UNIVERSITY PARK — Their job is far from glamorous, and doesn’t often get them into stories and box scores.
But the Penn State ice hockey team could hardly do well without them.
They are, as head coach Guy Gadowsky calls them, the “identity line” — the line that exemplifies what the coaching staff wants the Nittany Lions to be like as a whole.
Tommy Olczyk, Michael Longo and, recently, Dominic Morrone, do many of the little things that help a hockey team succeed.
“A line that we know is going to be able to do the things that we say with 100 percent consistency,” said Gadowsky, whose team hosts Alabama-Huntsville on Friday and Saturday. “If you ask anybody on those lines, they wouldn’t say that they’re there yet, so I really do like the ideal of it but I don’t think we’ve executed that very well yet.”
The team gives out a hard hat after each win this season to the single player who exemplifies those qualities, but the Nittany Lions (10-13) also need some players to show how the job needs to be done.
Yes, they do get to score goals every once in a while, but mostly their job is to grind, to check the opposition, to go hard to the net and send pucks deep to the corners. Their job is most important when it is time to kill penalties, when they likely don’t have a full line on the ice.
The members of the line — the fourth line when Penn State faced Ohio last weekend — know little glory comes to them but they appreciate the need.
“We all just followed suit and adopted what he said,” Lordo said of Gadowsky’s request.
Even someone with a resume like Olczyk, the team captain who is the son of a longtime NHL player and coach, is happy to take on a role he filled for four seasons playing junior hockey.
“It’s a role that I came to love,” Olczyk said. “It’s a role that I take pride in and every team needs role players. If I’m a third-line guy that needs to go out there and bring energy and block shots, get the puck on net, be out there on the penalty-kill and kill penalties — those are some of my favorite things to do. It’s not a bad thing switching roles.”
Gadowsky said it was especially important that Olczyk take on the role as the team captain, knowing if someone with his credentials was willing to play that way, no one else on the team should complain about having to work hard.
“It’s nice to be recognized and on the scoresheet,” Olczyk said. “But at the end of the day all that matters is we win games.”
Lordo has six assists this season, but no goals scored, and Olczyk has three goals and one assist. Marrone has yet to score, though he has played in only nine games. But they do not feel like they are sacrificing offense to do their jobs.
“You don’t give them up, it’s just a matter of creating,” Lordo said. “Our line, he likes to put us out there because he knows we’ll be back and that’s the whole defensive aspect of it, but we still create chances.”

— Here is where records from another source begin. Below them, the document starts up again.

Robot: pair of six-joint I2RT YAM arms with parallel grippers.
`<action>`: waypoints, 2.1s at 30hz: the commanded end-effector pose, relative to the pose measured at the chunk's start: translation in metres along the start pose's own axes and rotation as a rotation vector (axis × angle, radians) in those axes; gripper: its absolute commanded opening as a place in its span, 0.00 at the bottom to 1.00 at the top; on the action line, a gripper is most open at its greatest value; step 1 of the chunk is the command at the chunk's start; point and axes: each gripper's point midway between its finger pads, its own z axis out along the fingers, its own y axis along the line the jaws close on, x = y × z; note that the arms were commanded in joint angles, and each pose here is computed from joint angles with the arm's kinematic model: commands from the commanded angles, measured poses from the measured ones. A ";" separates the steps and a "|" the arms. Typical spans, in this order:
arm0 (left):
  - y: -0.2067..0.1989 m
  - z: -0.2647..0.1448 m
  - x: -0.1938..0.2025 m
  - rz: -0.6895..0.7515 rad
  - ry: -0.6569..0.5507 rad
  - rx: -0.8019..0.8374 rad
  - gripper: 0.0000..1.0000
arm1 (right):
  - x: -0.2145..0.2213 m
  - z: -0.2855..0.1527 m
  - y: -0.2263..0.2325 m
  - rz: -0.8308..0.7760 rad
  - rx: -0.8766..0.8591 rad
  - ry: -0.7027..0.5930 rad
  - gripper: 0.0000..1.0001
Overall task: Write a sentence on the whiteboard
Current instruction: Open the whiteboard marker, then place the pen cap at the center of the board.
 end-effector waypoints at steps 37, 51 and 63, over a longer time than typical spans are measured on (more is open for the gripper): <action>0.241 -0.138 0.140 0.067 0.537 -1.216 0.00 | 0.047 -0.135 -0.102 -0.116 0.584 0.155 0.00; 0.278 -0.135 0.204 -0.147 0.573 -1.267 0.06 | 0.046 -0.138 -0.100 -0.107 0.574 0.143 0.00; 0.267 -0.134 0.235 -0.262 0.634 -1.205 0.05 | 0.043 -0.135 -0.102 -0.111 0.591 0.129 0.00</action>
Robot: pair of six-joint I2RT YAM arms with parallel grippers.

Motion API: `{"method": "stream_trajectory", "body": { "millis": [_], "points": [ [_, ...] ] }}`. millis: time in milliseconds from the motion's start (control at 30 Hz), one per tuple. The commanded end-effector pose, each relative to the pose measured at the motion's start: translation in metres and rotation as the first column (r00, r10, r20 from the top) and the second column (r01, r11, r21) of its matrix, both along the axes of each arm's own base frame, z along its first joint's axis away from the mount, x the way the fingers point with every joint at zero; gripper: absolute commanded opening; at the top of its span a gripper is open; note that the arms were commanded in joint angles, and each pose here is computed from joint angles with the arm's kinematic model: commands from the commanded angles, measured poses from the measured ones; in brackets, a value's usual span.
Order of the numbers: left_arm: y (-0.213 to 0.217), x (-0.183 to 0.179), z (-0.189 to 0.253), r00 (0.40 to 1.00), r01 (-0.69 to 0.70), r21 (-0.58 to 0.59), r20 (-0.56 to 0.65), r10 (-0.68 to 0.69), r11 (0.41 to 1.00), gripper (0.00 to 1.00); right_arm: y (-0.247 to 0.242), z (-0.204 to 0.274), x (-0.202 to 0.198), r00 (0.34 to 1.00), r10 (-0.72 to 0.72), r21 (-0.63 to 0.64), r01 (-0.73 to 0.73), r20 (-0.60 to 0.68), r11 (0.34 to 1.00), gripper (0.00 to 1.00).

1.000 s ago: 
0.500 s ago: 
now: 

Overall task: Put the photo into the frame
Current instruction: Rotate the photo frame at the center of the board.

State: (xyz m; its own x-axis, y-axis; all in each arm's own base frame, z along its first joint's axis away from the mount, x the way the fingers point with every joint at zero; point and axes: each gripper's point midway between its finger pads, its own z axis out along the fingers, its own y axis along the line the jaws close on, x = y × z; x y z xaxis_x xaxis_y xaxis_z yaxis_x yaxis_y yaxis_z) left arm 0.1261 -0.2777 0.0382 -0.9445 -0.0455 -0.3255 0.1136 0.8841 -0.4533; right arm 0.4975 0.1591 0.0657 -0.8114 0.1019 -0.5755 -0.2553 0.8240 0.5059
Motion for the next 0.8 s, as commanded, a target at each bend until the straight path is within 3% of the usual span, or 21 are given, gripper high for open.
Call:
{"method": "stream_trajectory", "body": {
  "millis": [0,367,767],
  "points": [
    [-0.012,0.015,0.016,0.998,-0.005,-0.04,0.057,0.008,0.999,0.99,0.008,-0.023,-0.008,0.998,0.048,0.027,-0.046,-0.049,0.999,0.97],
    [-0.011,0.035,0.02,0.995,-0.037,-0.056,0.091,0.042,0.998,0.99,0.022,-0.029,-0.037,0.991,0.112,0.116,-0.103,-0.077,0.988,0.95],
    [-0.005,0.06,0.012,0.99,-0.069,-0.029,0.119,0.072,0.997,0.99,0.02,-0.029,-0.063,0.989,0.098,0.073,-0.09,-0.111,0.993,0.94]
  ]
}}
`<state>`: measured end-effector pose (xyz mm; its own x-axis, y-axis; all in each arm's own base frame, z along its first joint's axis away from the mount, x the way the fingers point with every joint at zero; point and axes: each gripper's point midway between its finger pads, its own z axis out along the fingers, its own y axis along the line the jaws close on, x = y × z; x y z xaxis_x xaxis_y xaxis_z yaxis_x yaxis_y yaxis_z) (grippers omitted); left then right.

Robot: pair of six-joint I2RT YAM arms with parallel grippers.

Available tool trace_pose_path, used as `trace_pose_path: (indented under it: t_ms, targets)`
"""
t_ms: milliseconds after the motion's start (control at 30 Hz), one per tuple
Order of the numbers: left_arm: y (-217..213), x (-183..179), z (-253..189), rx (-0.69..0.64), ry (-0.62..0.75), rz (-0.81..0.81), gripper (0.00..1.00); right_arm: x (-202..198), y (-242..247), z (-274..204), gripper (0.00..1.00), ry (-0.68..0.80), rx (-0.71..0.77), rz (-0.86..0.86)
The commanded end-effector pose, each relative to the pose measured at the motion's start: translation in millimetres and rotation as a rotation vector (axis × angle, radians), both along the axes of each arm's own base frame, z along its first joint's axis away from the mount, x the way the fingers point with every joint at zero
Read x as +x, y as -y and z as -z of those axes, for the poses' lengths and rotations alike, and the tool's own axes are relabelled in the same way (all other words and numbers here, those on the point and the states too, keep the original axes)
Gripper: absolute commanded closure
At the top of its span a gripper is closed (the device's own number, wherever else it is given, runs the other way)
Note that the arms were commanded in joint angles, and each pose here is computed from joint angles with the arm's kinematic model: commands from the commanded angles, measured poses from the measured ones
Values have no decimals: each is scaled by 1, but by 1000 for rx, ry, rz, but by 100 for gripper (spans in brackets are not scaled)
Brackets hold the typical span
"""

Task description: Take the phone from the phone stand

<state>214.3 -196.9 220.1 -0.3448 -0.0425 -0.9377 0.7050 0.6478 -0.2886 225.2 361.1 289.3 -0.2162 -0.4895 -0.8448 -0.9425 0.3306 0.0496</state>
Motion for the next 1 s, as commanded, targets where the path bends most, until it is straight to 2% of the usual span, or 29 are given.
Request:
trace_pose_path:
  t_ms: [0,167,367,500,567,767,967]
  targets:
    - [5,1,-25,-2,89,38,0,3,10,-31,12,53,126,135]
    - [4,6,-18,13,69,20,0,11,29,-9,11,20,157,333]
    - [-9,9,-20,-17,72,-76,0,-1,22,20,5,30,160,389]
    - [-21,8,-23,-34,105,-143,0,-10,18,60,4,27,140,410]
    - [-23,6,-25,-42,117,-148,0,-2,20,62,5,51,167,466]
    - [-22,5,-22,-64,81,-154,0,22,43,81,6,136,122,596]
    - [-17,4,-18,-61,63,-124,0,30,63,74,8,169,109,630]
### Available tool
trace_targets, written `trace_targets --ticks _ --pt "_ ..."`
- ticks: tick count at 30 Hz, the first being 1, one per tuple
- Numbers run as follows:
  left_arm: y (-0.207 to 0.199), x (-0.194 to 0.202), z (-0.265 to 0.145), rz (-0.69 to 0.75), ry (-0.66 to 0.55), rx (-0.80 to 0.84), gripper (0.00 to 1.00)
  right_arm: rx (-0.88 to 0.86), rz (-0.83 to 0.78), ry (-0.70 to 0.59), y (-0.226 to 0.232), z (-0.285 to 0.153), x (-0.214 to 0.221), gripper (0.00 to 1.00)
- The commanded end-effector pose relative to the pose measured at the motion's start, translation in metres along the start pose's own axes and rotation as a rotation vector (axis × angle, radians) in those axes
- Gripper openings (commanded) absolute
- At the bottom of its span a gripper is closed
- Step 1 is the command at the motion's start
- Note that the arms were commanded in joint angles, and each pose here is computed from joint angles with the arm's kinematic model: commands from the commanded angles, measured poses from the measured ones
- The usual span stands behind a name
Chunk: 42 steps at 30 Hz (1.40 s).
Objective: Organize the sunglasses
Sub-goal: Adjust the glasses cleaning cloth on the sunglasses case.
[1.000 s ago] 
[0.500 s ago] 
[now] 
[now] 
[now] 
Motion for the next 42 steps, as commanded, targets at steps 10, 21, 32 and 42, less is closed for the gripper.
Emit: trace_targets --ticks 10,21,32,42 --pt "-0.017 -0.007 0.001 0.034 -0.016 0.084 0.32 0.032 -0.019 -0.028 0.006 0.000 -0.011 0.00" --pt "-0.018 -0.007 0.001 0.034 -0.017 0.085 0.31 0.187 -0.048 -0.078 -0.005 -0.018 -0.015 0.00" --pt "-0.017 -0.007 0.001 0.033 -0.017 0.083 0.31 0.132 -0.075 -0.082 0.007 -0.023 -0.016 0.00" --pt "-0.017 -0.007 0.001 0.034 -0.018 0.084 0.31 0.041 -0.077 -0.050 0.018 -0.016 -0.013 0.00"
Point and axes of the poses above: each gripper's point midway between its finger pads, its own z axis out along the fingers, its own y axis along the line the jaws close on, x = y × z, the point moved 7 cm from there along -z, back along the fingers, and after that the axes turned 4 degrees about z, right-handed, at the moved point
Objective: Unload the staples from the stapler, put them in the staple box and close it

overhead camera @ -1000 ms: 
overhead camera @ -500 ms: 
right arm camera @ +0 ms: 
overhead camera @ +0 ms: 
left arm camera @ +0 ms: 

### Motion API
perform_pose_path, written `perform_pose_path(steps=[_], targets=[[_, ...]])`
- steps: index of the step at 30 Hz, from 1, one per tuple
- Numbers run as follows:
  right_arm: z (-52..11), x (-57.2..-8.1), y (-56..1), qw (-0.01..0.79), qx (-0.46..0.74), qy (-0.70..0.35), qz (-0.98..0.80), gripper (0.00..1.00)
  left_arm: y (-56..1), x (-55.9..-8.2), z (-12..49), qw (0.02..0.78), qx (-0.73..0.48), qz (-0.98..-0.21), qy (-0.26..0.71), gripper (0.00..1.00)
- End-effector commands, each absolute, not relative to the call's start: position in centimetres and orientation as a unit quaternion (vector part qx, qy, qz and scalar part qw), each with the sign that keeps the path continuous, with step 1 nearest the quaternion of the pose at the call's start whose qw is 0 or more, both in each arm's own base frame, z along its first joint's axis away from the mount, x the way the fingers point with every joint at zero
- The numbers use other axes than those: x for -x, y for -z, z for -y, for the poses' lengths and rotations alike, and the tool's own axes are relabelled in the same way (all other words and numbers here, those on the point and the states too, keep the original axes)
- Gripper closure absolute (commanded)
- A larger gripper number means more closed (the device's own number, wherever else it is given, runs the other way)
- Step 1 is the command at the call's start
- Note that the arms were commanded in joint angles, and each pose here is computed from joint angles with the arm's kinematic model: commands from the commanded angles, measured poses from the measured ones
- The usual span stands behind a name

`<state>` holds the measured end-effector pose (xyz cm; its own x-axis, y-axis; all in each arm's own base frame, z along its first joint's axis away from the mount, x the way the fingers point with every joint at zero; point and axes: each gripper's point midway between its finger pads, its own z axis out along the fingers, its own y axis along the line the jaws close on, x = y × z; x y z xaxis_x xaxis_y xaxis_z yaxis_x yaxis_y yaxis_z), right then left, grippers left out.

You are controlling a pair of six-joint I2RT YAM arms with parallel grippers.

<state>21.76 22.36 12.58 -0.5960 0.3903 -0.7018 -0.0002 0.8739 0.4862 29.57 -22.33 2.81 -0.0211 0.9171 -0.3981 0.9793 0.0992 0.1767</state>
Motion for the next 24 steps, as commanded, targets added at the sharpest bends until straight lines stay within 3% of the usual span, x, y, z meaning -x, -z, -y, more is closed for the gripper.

Despite residing in a much warmer climate — Alabama-Huntsville is the only southern school playing Division I hockey — this weekend’s opponent has something in common with the Nittany Lions: They are the only two independent programs in Division I.
The Chargers (3-17-1) may be struggling this season, but they actually do have a decent hockey history, with hockey dating back to the late 1970s and have been Division I since 1998 and have been to the NCAA tournament twice in the last six seasons. They will move to the WCHA next season, with current WCHA members Wisconsin and Minnesota leaving for the Big Ten creating the opening.
Even with a less-than-stellar record this season, and Penn State facing club programs in the weekends before and after, the Nittany Lions are not making any major changes during this stretch of competition.
“It doesn’t matter,” Gadowsky said. “It’s an opportunity to get better. We know there’s things we have to improve on from last weekend. We’re working hard on them this week in practice.”
Gadowsky said there are some things he would like to see his team focus on during practices and in the games, but the biggest thing it to not overlook their opponents or take anything for granted.
“We are but it depends on how we did the weekend before,” Gadowsky said. “In some weeks it might be working on a forecheck, some weeks it might be back to neutral zone, some weeks it might be backchecking, some weeks it might be our play in front of the net – it’s not on a schedule. It depends on what we see the weekend before.”
Thin on defense
With Luke Juha and Nate Jensen out with injuries, the Nittany Lions once again have only six healthy defensemen. It’s a position that has seen a number of injuries this season.
The loss of Juha and Jensen is especially difficult on the forwards because they have been strong passers to start transitions.
“The forwards aren’t real happy about it,” Gadowsky said. “Because both those guys tend to give pucks in very opportune times.”